* [Task to complete]:
Where the word "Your" shows up in the entries below, please copy the whole line.

* [Source material]:
* * *

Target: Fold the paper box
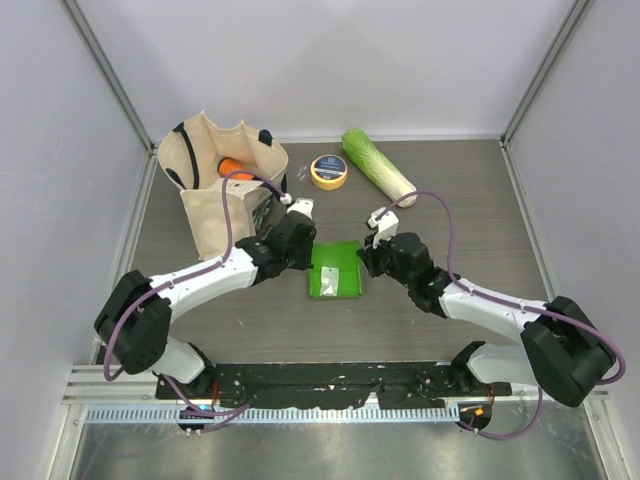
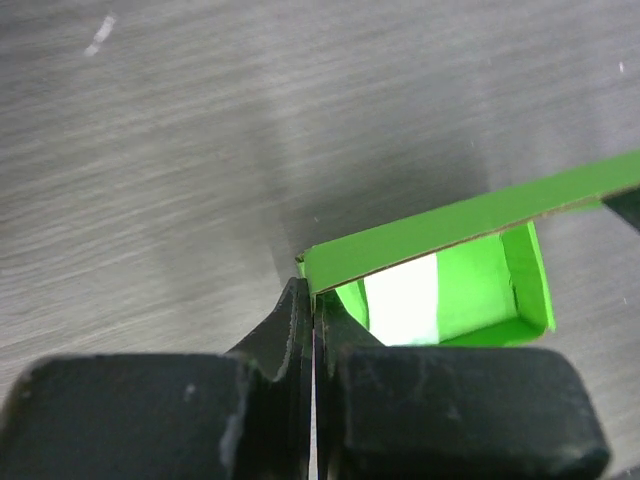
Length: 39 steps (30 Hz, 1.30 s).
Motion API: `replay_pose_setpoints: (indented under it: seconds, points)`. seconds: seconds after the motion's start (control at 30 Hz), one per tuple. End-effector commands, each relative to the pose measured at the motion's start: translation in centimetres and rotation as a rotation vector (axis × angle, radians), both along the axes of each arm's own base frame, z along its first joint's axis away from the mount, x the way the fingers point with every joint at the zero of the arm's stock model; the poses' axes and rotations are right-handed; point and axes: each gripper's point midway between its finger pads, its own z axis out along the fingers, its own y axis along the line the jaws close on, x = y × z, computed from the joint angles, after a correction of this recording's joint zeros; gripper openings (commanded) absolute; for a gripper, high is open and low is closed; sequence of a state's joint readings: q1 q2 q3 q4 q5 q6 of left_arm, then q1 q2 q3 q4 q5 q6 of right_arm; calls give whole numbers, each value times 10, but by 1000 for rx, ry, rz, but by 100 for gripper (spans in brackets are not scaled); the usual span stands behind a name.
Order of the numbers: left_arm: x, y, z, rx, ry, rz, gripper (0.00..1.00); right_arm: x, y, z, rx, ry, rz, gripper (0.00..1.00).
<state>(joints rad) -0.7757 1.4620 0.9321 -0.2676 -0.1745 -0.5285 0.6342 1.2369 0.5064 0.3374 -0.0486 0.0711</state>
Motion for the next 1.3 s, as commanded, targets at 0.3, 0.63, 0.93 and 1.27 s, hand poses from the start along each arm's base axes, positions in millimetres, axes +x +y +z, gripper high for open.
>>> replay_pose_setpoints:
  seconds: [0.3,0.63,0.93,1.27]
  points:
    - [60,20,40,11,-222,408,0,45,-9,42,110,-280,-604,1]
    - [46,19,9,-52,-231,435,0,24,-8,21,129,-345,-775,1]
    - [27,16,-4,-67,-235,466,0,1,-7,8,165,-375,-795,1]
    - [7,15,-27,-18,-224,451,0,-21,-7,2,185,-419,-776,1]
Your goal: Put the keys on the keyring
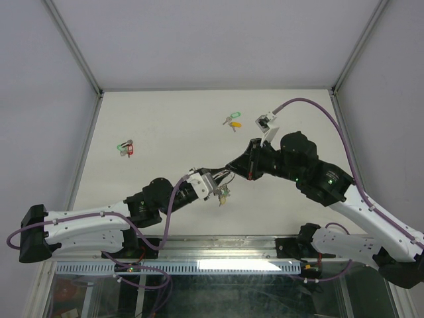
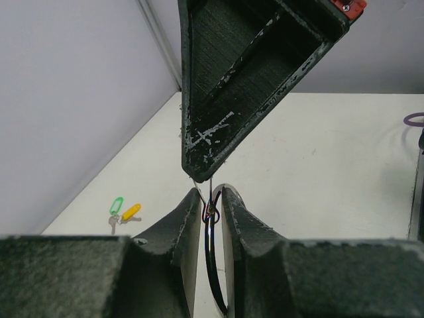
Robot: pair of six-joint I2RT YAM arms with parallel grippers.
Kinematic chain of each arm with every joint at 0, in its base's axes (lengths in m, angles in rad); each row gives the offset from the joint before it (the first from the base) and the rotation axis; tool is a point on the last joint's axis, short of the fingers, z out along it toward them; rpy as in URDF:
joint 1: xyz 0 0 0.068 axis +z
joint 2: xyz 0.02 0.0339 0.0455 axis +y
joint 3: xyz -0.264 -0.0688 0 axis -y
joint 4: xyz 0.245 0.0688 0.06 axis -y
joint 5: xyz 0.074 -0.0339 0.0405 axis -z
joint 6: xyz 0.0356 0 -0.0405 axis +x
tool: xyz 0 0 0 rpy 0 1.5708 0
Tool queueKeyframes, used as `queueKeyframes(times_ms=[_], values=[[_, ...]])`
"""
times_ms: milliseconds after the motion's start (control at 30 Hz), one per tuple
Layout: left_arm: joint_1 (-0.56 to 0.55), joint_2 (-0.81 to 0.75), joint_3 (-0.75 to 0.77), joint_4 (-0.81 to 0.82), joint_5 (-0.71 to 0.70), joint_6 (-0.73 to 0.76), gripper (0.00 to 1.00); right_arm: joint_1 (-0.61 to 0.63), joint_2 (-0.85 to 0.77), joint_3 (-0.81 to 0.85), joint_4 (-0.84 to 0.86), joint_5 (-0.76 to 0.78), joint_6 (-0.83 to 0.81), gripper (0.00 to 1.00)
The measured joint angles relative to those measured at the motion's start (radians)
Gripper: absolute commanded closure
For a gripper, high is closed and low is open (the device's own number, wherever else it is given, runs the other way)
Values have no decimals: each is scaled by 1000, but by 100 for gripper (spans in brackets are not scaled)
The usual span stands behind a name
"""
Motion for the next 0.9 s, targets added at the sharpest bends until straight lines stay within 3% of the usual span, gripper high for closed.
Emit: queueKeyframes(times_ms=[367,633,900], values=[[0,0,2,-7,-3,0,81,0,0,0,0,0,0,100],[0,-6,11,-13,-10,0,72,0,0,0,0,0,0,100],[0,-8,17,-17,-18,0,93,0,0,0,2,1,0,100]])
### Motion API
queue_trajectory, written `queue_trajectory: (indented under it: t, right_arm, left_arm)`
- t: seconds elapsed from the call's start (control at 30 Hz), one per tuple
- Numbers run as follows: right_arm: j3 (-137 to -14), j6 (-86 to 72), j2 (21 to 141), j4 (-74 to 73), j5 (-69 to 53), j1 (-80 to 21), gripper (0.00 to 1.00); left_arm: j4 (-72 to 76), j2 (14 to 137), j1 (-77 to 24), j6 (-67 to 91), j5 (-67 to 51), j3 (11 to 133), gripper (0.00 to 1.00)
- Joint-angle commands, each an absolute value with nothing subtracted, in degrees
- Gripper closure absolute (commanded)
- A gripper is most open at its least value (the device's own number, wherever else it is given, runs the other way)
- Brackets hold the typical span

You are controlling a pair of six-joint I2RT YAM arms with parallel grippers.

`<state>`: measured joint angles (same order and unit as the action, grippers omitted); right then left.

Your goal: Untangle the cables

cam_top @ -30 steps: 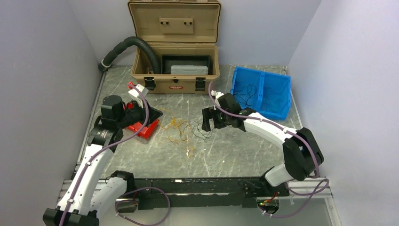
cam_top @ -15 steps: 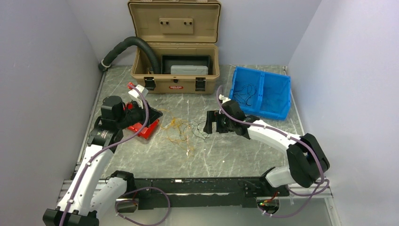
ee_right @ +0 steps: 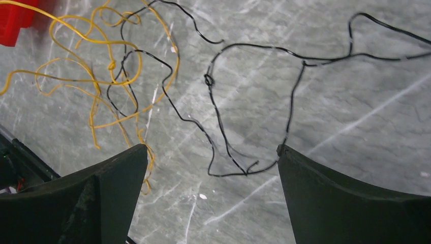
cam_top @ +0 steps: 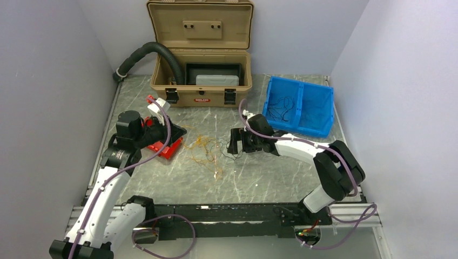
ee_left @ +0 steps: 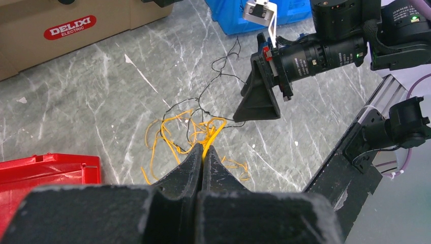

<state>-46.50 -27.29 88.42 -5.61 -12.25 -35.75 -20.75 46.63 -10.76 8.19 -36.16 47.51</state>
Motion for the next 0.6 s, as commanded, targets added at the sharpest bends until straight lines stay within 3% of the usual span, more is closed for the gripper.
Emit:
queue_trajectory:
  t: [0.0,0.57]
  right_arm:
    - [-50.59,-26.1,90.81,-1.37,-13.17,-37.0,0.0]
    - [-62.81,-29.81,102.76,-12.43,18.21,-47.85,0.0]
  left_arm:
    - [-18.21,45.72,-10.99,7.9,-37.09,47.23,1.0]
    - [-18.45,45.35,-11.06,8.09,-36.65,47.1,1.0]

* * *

* [Output for this task]:
Your goal: Put the keys on the keyring
Your goal: Untangle the cables

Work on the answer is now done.